[Requirement] All lines in the records below from the line with "Spatial labels for" through the line with "Place point(s) on the mint" are to be given again exactly, both ends included; the pictures are to be left out.

Records contained in a dataset
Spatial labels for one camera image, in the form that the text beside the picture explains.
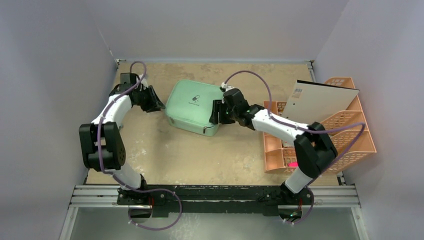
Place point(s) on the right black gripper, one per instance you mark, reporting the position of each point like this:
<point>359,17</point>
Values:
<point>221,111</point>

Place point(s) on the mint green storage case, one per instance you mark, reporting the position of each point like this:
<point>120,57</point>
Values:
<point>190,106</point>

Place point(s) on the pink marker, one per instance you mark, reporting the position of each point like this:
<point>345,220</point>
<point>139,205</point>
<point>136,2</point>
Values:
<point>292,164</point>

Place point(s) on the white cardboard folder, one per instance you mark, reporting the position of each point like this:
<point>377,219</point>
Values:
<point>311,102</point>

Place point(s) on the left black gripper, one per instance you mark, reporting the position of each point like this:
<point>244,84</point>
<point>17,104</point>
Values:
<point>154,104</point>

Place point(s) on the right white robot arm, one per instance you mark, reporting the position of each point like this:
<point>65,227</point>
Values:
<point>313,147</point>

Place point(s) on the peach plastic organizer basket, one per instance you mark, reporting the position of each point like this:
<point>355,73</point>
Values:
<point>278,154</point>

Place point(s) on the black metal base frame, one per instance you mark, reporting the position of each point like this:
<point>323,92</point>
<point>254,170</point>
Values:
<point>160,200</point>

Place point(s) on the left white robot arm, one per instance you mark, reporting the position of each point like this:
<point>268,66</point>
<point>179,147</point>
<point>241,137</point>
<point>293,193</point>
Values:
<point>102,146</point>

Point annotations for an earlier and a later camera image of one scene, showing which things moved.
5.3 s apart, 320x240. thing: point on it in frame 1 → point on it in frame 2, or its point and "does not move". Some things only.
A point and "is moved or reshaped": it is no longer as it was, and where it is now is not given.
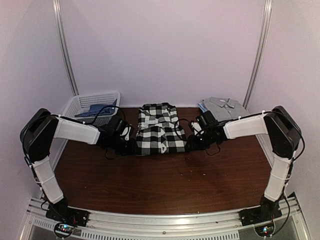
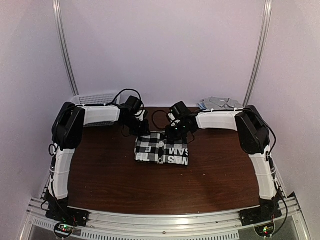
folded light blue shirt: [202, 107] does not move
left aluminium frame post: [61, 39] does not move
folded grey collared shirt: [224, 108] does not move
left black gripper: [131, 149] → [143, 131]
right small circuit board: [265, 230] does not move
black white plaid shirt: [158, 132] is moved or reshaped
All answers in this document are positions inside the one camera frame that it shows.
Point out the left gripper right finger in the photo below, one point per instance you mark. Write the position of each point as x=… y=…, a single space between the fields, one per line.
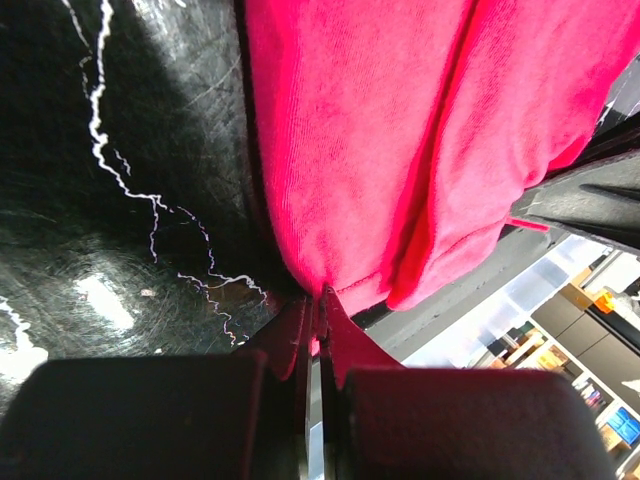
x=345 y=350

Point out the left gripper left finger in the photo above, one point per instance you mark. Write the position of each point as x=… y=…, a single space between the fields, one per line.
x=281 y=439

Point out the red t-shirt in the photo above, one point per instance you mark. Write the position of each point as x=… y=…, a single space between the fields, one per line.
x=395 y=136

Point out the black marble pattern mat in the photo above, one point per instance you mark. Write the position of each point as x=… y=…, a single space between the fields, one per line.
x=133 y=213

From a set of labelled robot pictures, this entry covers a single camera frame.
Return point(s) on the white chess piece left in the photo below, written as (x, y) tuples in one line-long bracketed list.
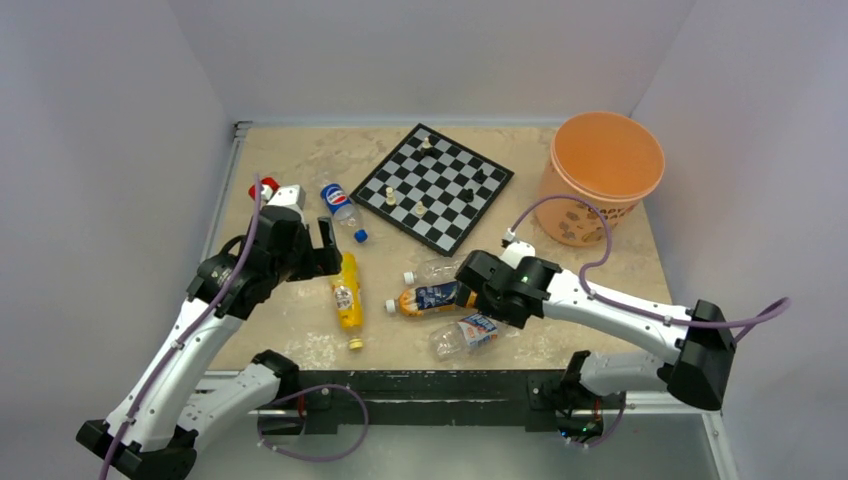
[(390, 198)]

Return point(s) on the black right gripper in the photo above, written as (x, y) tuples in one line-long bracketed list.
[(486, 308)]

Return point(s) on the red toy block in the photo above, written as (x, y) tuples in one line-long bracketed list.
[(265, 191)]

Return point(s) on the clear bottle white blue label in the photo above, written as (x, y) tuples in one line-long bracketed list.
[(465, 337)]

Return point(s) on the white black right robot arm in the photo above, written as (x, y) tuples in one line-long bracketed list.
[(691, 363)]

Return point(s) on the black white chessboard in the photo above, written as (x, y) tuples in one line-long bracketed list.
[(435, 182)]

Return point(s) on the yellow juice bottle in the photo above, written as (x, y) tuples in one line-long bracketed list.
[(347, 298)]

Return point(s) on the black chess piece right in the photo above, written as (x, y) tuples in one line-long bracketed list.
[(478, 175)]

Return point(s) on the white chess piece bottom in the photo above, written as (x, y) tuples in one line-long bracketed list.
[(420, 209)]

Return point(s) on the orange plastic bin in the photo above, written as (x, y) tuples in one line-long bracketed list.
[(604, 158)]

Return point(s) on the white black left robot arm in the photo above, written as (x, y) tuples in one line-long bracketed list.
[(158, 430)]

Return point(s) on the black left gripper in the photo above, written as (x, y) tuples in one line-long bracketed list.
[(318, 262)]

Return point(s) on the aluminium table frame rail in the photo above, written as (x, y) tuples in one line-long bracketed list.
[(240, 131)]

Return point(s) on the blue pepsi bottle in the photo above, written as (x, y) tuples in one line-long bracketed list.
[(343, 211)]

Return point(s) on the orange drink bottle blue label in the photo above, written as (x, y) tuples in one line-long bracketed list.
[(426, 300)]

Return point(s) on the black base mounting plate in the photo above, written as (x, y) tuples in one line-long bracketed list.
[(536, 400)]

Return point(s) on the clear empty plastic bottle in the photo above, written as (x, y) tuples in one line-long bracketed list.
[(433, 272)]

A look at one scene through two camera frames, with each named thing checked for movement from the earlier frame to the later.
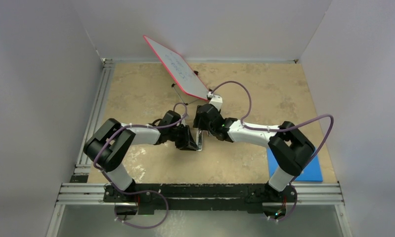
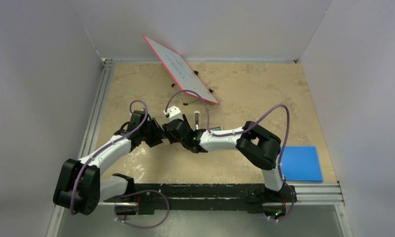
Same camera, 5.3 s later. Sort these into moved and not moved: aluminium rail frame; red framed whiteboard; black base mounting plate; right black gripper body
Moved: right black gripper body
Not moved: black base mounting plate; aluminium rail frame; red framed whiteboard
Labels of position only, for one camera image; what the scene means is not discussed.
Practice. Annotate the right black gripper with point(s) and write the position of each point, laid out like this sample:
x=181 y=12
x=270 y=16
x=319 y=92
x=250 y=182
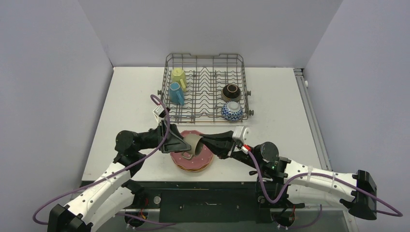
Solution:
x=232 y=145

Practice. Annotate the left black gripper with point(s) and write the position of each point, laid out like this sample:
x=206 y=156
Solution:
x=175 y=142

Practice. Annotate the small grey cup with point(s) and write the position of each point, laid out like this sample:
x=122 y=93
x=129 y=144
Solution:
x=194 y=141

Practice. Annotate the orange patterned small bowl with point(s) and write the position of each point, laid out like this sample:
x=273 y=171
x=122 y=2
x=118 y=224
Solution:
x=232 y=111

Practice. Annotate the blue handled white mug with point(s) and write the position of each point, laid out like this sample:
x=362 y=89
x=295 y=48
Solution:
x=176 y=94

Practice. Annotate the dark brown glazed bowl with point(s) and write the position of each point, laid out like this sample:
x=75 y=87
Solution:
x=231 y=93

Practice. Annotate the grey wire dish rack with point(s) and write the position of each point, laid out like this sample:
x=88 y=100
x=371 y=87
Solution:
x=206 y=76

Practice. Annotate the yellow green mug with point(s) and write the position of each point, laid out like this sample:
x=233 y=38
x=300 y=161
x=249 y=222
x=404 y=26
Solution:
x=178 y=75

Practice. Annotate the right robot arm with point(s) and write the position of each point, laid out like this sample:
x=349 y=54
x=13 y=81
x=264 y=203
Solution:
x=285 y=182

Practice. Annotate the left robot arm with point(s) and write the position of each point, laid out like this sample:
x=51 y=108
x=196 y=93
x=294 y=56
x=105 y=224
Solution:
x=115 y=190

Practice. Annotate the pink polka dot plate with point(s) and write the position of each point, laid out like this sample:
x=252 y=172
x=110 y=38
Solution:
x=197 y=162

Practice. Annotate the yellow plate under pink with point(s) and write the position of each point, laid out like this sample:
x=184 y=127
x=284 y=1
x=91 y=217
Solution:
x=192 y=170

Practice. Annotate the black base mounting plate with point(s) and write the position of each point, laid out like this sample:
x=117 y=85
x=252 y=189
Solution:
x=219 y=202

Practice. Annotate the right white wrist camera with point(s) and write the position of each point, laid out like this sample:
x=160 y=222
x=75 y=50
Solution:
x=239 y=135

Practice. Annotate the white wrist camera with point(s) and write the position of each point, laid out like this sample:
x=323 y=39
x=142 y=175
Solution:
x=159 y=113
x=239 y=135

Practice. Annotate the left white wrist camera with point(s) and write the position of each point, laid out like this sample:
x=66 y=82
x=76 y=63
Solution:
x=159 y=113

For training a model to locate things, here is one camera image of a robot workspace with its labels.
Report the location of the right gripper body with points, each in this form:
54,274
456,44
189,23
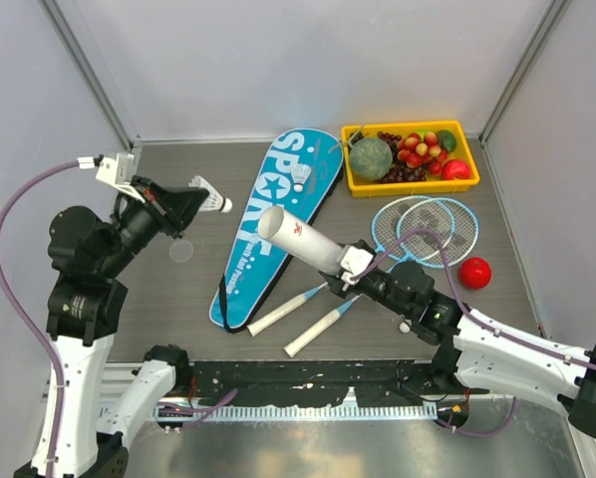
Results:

* * *

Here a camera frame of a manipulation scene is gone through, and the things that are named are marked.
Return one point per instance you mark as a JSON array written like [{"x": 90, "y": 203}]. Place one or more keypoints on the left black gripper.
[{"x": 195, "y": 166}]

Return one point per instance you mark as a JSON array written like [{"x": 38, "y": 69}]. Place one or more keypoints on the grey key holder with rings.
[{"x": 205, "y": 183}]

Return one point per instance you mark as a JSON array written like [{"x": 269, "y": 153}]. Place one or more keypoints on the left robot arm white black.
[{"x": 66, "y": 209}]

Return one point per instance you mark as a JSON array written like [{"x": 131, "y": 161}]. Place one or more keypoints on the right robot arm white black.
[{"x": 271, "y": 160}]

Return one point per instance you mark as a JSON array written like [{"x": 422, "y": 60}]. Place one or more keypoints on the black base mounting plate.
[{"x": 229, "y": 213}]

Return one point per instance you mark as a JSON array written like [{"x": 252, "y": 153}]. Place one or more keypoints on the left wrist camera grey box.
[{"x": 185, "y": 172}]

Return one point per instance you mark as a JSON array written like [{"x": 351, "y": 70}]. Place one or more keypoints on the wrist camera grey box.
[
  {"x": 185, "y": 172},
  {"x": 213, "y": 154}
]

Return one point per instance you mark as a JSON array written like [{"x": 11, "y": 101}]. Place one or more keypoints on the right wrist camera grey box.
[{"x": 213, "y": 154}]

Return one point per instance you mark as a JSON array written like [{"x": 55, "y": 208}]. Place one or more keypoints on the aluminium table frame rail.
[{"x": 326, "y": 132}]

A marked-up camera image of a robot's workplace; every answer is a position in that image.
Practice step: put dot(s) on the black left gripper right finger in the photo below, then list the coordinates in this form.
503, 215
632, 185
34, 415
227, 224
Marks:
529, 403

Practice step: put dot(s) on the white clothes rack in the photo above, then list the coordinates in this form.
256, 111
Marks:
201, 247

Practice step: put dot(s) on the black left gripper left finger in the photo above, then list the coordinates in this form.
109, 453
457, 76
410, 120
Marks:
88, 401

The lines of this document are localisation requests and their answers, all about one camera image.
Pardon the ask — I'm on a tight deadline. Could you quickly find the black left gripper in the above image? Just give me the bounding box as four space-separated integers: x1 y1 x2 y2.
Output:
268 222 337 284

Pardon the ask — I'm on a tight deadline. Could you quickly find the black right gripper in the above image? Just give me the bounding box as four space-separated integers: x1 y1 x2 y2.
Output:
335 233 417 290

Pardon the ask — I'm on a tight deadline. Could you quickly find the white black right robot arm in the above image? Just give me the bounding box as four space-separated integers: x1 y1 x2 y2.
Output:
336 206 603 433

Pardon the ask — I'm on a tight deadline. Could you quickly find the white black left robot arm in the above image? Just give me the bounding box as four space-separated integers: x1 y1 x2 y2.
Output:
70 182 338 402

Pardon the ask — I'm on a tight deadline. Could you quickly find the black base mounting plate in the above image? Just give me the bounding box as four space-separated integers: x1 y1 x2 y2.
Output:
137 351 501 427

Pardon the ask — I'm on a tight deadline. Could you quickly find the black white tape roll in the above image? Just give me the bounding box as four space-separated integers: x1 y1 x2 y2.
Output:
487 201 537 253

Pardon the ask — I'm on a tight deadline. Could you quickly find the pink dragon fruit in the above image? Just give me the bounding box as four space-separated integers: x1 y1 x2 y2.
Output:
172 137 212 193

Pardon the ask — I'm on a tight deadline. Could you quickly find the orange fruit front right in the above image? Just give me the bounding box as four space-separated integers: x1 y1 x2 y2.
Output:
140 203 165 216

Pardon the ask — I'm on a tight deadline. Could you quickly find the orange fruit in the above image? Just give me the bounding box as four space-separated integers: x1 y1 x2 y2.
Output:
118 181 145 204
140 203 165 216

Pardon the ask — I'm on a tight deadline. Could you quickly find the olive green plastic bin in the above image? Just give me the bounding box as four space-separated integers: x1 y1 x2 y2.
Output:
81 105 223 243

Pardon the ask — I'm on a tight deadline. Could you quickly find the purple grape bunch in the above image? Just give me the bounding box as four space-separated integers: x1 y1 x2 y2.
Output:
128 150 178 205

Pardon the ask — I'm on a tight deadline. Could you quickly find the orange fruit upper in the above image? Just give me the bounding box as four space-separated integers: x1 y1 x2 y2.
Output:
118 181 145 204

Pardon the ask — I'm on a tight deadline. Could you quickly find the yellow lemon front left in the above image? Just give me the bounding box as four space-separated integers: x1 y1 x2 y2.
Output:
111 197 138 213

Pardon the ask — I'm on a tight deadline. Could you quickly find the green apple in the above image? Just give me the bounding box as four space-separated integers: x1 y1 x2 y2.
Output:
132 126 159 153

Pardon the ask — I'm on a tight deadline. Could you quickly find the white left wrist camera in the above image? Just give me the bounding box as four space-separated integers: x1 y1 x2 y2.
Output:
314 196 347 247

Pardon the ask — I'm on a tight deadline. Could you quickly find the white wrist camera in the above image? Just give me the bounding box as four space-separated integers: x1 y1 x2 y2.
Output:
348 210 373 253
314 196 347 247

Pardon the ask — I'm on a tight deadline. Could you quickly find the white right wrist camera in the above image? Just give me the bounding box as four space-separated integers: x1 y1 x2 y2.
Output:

[Answer to this exercise]
Spatial labels for one camera image, in the form that the text beside the picture explains.
Place point(s) on the right black gripper, one per instance you mark, reporting the position of each point like this:
<point>359,17</point>
Values:
<point>221,111</point>

Place point(s) on the mint green storage case, one per instance you mark, reporting the position of each point like this:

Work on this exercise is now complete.